Толпа опять смолкает на мгновение и успокаивается, и опять до слуха большинства долетает чтение грамоты.
…«Одна только смута осталась во всем Московском государстве — в Астрахани, а ныне, Божиею милостью, Пречистой Богородицы и всех святых молитвами, и государя царя и великого князя Михаила Федоровича всея Руси счастием, и город Астрахань от воров очистили и ведомых воров — Маринку люторку-безбожницу, ее сына и Ивашку Заруцкого поймали и в оковах к Москве везут…»
— Везут?! У-у-у! А!! О-о-о-го! Пымали!.. То-то!.. Чтоб неповадно им, ворам, было! — завопила толпа, и в этих радостных воплях и криках толпы потонули, как в море, последние слова грамоты, как ни старался их выкрикнуть дьяк Демьян Иванович. Толпа покатилась, крича и судя, шумною волной по улице вслед за двинувшимся далее поездом биричей и дьяка, и в толпе слышались только поспешно передаваемые из уст в уста сведения:
— Через неделю, вишь… в будущий в авторник привезут их сюда…
— В заутрене и привезут — и прямо на Варварку, в острог…
* * *
Настал наконец и этот желанный день въезда в Москву «бывшей царицы московской». Утро было свежее, чуть-чуть туманное, но яркое, солнечное, обещавшее жаркий, душный день.
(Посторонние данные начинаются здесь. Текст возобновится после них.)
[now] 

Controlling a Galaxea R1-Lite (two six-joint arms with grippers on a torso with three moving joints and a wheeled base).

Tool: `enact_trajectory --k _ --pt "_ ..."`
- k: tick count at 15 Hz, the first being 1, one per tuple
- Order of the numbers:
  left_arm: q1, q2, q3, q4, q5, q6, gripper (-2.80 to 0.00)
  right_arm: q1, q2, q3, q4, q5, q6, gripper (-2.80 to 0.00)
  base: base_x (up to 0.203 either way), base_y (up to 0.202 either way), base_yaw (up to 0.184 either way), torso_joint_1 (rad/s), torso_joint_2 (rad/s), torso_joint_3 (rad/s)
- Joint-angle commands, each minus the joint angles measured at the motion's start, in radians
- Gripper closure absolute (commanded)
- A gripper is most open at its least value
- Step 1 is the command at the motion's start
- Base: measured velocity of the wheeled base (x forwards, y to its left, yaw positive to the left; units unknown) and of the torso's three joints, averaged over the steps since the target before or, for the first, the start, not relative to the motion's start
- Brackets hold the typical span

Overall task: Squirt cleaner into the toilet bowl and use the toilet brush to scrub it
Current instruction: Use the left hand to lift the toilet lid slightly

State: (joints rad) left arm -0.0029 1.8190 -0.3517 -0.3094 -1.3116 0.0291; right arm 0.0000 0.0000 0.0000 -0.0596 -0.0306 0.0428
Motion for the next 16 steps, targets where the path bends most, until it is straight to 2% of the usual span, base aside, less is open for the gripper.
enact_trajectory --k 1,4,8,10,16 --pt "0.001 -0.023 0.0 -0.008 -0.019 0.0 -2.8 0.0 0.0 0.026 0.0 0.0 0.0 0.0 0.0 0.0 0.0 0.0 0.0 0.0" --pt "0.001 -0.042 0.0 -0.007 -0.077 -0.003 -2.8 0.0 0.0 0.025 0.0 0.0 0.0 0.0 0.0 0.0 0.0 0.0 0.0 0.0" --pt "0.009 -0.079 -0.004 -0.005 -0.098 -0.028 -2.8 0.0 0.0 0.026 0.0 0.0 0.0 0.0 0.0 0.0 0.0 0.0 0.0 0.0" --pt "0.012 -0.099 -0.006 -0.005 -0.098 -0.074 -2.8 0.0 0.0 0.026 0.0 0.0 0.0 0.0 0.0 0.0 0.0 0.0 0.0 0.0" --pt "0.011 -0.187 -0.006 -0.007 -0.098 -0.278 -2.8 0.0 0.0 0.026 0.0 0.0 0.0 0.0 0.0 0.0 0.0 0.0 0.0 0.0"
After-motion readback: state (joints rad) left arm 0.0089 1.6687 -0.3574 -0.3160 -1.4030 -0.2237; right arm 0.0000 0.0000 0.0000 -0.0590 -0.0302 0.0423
Тысячные толпы московского населения чуть не с рассвета хлынули к въезду в Москву со стороны Владимира и широкою темною лентой заняли обе прилегающие к дороге полосы полей и лугов. Живописные, пестрые группы горожан толпились, сидели, лежали на траве в ожидании зрелища. Дети со звонким смехом шумно резвились и бегали между взрослыми, кувыркаясь в дорожной пыли, играя в чехарду и в свайку. Разносчики с сайками и с квасом бродили среди толпы, выхваляя свой товар и бойко оборачиваясь на зов покупателей. Издали, от ближайших московских церквей долетал звон утренних колоколов и плавно гудел, разносясь в прозрачном утреннем воздухе. Около самой дороги, опираясь на клюки и на посохи, собралась нищая братия, калеки перехожие и заунывным, гнусливым, однообразным напевом пели свои духовные стихи, протягивая прохожим деревянные чашки за подаянием. Не пел только один: это был громадный мужчина, атлетически сложенный; грязные и рваные лохмотья едва прикрывали его могучее тело, густая борода с сильною проседью опускалась почти до пояса, а беспорядочно всклокоченные волосы длинными прядями падали ему на лицо и на плечи. Он был страшно искалечен: правая нога была у него отрублена до половины, у правой руки не было кисти; широкий шрам от сабельного удара багрово-красной полосой пересекал ему наискось лицо. Опираясь широкими плечами на два толстых самодельных костыля, он пристально смотрел вдаль, еще подернутую легкою дымкой утреннего тумана.
— Ермилушка! — обратился к этому калеке ближайший нищий-старец. — Что ты воззрился в даль?.. Смотри, какого жирного купца прозевал: всех нас оделил.
— Бог с ним! — пробасил Ермилушка. — Не лезть же мне за милостыней в его мошну!.. А их-то погубителей-то моих, куда как хочется еще раз на веку увидать… Да вон — никак, едут.
— Едут! Едут! — уже загудела толпа кругом и вся заколыхалась, как ржаное поле от налетевшего ветра.
Вдали действительно замелькали цветные кафтаны и пестрые шапки сильного отряда конных стрельцов, который сопровождал «ведомых воров» от Казани в Москву.
Вот поезд ближе, ближе… Вот проехала мимо Ермилушки сотня стрельцов, бренча оружием и обдавая толпу облаком пыли, поднимаемой копытами коней; вот, постукивая колесами, прокатилась колымага, одетая цветным сукном, в которой сидели сопровождавшие поезд стрелецкие головы. За ними между двух рядов пешей вооруженной стражи плелись две телеги. В передней, спиною к коням, сидел прикованный к поперечине Заруцкий, в ободранном красном казацком кафтане. Он смело и нахально смотрел по сторонам на толпу; презрительная улыбка кривила иногда его уста, и глаза вдруг вспыхивали холодным огнем бессильной злобы. За этою переднею телегою ехала другая: в ней на куче соломы сидела женщина в ручных оковах. Какая-то яркая, затасканная и рваная верхняя одежда была наброшена ей на плечи; грязный платок прикрывал ей голову, а длинные космы темных волос, выбиваясь из-под платка, падали на страшно исхудалое, истощенное, почерневшее лицо… В этой женщине трудно было узнать Марину, бывшую царицу московскую.